Post by glenn239 » 13 Aug 2021 19:58

ljadw wrote:
12 Aug 2021 18:16
1 NO : Hitler said several times in his meetings with his generals that the aim was to force Britain to give up .
You said that the intention with Barbarossa was to force Britain to give up before the US entered the war. That is not correct. No one in Berlin thought Barbarossa could cause the British to throw in the towel before the US entered the war. The intention was to take out the USSR before the USA could intervene in Europe in force.
2 There was no looming threat of US global hegemony .
You must be completely unfamiliar with the second half of the 20th Century to have even typed that.
3 1950 is not 1940 ,besides US did not fight against the SU in 1950 .
You made the factually incorrect statement that the USSR could "do nothing" to prevent the USA from having its way with the Axis powers. In fact, with Stalin's and Chinese assistance the US couldn't even defeat North Korea, a much weaker adversary.
4 If the Soviets had wanted to attack the ME,that was dominated by Britain they would have done it before Barbarossa . They did not do it,because they had not the power to do it and because it was not in their interest if Germany could defeat Britain in 1940 .
One can presume that Stalin's first wish to attack Japan came in the 1930's, but the invasion itself waited until 1945. Moving southwards, I would guess that Turkey and Iran would be swallowed starting in 1942. Any move against the British would come after the point that the Red Army was certain it could smash the German army unassisted if need be. So, not earlier than the end of 1943.

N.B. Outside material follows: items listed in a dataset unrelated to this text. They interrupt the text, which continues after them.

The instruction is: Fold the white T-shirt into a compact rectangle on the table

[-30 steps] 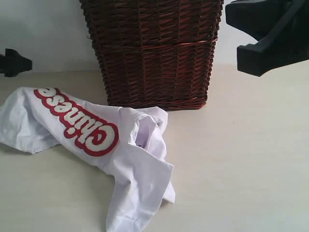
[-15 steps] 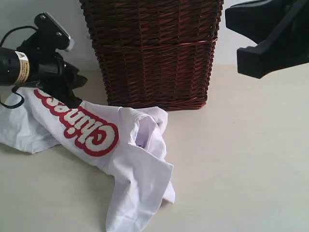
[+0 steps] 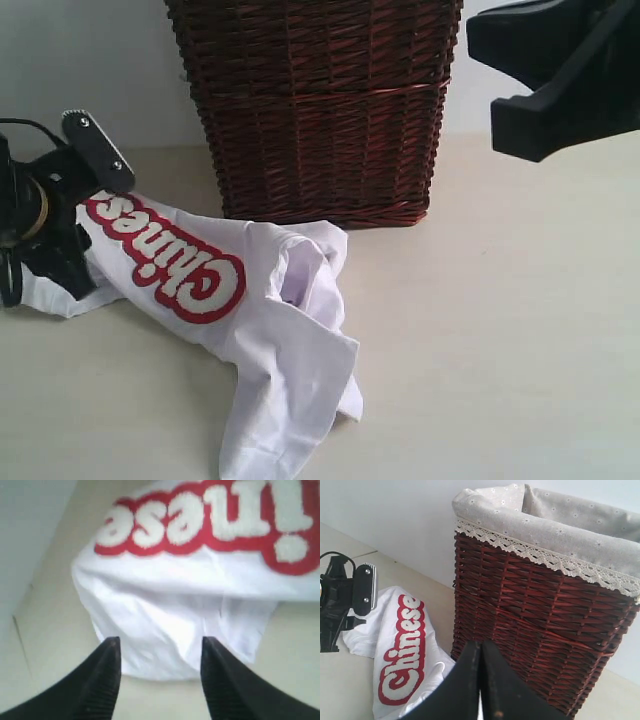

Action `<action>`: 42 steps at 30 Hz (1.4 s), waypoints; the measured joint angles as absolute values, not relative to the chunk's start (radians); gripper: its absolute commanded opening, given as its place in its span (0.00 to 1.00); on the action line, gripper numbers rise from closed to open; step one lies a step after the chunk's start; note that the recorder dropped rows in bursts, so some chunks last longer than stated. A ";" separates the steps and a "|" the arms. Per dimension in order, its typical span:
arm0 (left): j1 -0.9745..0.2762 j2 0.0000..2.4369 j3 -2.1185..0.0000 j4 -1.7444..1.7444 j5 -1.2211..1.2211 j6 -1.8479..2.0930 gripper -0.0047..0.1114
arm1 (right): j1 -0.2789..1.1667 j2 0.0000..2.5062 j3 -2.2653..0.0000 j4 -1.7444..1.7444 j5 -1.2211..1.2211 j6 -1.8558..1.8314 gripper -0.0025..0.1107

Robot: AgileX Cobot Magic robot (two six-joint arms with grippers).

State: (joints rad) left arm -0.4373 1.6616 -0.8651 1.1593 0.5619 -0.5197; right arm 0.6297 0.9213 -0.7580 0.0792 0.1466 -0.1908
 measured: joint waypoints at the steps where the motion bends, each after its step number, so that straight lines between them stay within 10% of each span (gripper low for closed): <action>1: -0.435 1.663 -0.889 1.003 0.588 -0.394 0.46 | 0.630 0.921 -0.758 0.079 0.147 -0.191 0.02; 8: -0.438 1.679 -0.982 0.231 0.757 0.441 0.46 | 0.630 0.921 -0.758 0.079 0.157 -0.185 0.02; 32: -0.280 1.951 -1.035 0.353 0.453 0.359 0.51 | 0.630 0.921 -0.758 0.079 0.160 -0.184 0.02; 42: -0.280 1.991 -1.059 0.359 0.441 0.369 0.04 | 0.630 0.921 -0.758 0.079 0.160 -0.184 0.02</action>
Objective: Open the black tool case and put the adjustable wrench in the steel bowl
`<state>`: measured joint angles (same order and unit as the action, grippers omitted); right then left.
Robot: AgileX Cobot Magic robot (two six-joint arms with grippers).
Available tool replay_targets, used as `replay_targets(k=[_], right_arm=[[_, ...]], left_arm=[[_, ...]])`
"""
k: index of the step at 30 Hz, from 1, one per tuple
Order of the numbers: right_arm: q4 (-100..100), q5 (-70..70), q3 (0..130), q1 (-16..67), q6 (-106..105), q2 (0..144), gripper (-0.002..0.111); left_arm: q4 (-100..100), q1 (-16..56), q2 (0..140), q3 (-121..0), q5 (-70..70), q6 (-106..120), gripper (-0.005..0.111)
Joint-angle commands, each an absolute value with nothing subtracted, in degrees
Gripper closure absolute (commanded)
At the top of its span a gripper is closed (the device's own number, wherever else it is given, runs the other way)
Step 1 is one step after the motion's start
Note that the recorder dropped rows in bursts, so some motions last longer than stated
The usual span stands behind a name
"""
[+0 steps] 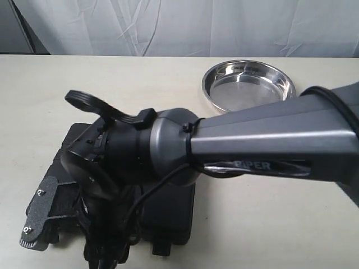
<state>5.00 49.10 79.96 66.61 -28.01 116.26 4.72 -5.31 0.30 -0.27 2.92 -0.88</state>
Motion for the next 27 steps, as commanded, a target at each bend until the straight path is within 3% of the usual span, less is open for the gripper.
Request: replay_targets(k=[1, 3, 7, 27], right_arm=[[4.2, 47.5, 80.3, 66.7, -28.0, 118.4, 0.06], [4.2, 47.6, 80.3, 66.7, -28.0, 118.8, 0.068], [4.2, 47.8, 80.3, 66.7, -28.0, 118.8, 0.107], [3.1, 48.8, 80.4, 66.7, -28.1, 117.3, 0.108]], left_arm=[[4.8, -5.0, 0.0, 0.0, 2.8, -0.9, 0.107], [4.8, -5.0, 0.0, 0.0, 2.8, -0.9, 0.107], [4.8, -5.0, 0.0, 0.0, 2.8, -0.9, 0.107], [4.8, -5.0, 0.0, 0.0, 2.9, -0.9, 0.107]])
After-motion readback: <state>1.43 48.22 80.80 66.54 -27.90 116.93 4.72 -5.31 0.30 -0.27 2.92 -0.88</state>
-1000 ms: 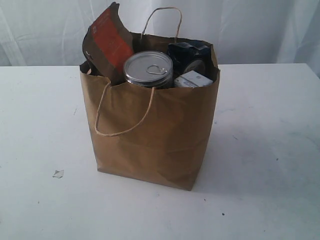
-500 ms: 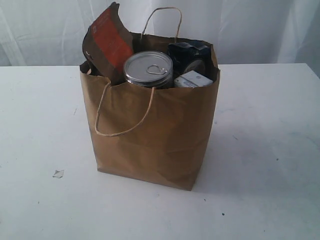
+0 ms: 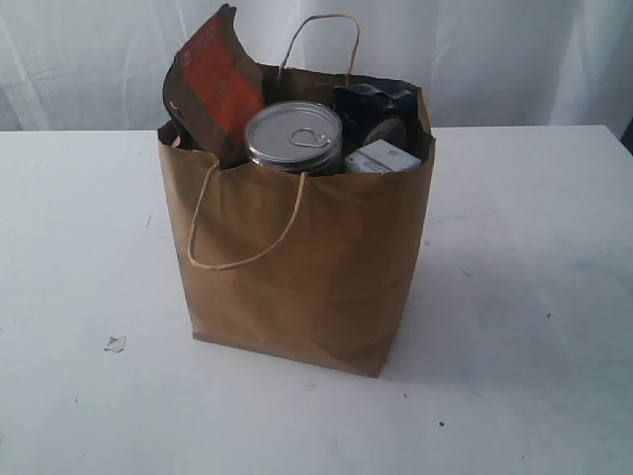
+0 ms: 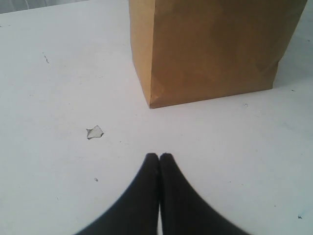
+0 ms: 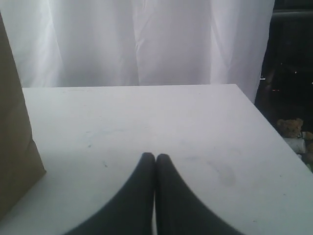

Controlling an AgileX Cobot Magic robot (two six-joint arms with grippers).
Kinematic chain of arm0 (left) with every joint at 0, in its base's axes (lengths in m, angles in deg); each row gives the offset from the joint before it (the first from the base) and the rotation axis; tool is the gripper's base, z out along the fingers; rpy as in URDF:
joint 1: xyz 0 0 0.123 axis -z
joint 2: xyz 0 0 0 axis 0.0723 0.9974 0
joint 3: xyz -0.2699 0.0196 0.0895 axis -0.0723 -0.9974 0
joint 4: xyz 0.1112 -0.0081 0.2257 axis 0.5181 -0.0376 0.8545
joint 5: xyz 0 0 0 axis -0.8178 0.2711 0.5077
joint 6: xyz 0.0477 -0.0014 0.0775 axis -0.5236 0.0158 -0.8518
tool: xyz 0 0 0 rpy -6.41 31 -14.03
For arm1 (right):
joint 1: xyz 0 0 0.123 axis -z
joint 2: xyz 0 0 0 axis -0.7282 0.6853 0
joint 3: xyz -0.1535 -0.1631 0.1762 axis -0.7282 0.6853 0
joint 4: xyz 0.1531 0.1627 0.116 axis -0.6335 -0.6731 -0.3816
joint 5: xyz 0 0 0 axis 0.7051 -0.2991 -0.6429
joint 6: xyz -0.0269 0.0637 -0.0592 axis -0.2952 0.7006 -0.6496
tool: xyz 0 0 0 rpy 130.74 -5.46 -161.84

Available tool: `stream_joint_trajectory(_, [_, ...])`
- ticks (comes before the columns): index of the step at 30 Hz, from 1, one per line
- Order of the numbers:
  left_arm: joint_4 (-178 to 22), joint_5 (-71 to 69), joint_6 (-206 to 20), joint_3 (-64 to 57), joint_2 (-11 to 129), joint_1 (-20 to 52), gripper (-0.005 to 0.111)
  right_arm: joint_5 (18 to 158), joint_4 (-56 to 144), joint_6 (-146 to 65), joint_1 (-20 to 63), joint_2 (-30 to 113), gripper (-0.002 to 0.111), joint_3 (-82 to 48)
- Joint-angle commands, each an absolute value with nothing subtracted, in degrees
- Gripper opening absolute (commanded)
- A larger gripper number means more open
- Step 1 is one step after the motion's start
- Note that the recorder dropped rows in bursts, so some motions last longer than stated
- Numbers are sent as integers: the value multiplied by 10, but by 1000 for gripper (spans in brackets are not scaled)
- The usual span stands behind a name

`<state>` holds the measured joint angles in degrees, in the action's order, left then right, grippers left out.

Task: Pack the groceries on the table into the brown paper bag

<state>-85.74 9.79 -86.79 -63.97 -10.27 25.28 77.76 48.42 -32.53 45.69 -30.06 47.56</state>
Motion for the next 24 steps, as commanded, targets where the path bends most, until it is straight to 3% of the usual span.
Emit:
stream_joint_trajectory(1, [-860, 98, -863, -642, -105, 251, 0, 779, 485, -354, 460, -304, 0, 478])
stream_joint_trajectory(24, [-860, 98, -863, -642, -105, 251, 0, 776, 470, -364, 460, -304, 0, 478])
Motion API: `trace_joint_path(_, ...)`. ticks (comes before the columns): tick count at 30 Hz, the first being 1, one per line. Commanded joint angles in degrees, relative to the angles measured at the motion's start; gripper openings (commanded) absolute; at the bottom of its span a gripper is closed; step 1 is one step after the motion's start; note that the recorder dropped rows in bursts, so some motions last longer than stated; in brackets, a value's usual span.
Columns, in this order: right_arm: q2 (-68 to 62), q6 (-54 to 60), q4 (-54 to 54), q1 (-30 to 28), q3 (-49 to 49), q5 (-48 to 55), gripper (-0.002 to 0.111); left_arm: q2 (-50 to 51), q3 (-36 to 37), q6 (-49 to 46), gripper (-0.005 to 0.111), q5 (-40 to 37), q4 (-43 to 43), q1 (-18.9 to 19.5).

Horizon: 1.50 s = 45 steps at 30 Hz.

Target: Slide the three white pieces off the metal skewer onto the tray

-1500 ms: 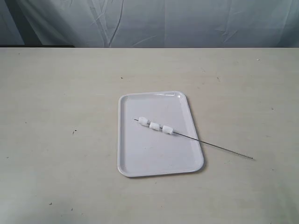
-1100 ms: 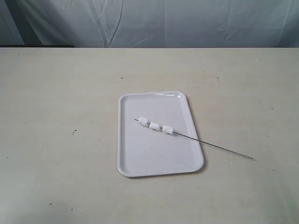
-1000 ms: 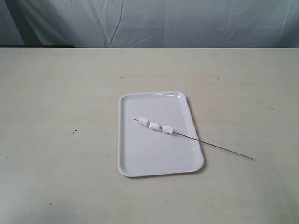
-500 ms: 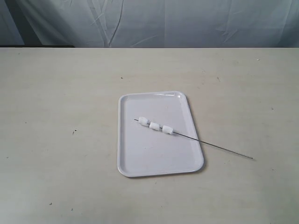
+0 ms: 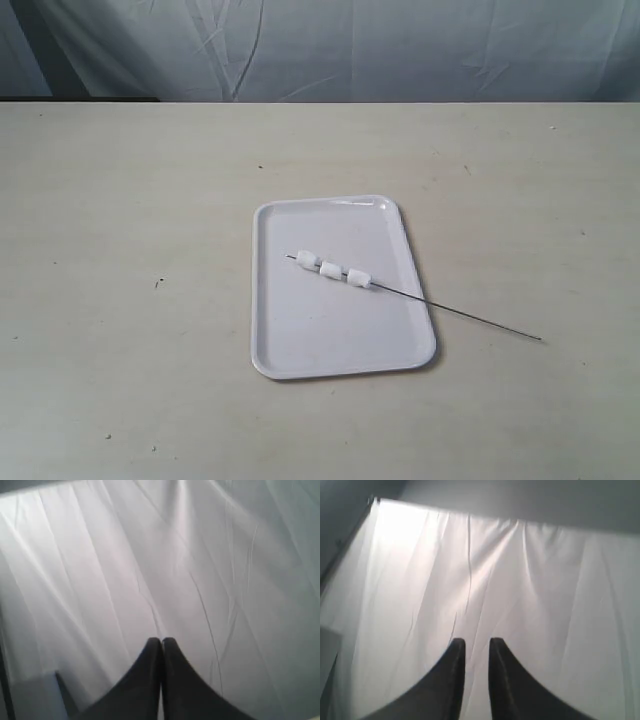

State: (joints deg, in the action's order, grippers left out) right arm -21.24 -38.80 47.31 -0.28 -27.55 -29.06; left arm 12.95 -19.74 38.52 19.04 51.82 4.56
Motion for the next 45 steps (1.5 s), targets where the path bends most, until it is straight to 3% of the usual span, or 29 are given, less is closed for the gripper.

5 It was in the interest of the USSR that the capitalist civil war would last as long as possible . Who would win was irrelevant .If Germany won,it could not attack the USSR,and a victorious Third Reich would collapse before 1953 . If the West won, France and Britain would be that exhausted that they would no longer be a danger for the USSR . And the US would leave Europe as after WWI :the US left Europe after 1945 : there were only two US divisions in Europe in 1950 .
The Soviets best outcome was a stalemate in which the West and Germany exhausted themselves. The alternative was US global hegemony with Germany and Japan now satellites of the Americans aimed at Russia This was an outcome far worse for the Soviet Union. This cold conclusion seems to point in a direction you very much wish not to go, that Hitler slit his own throat with Barbarossa. And yet, that is exactly what he did.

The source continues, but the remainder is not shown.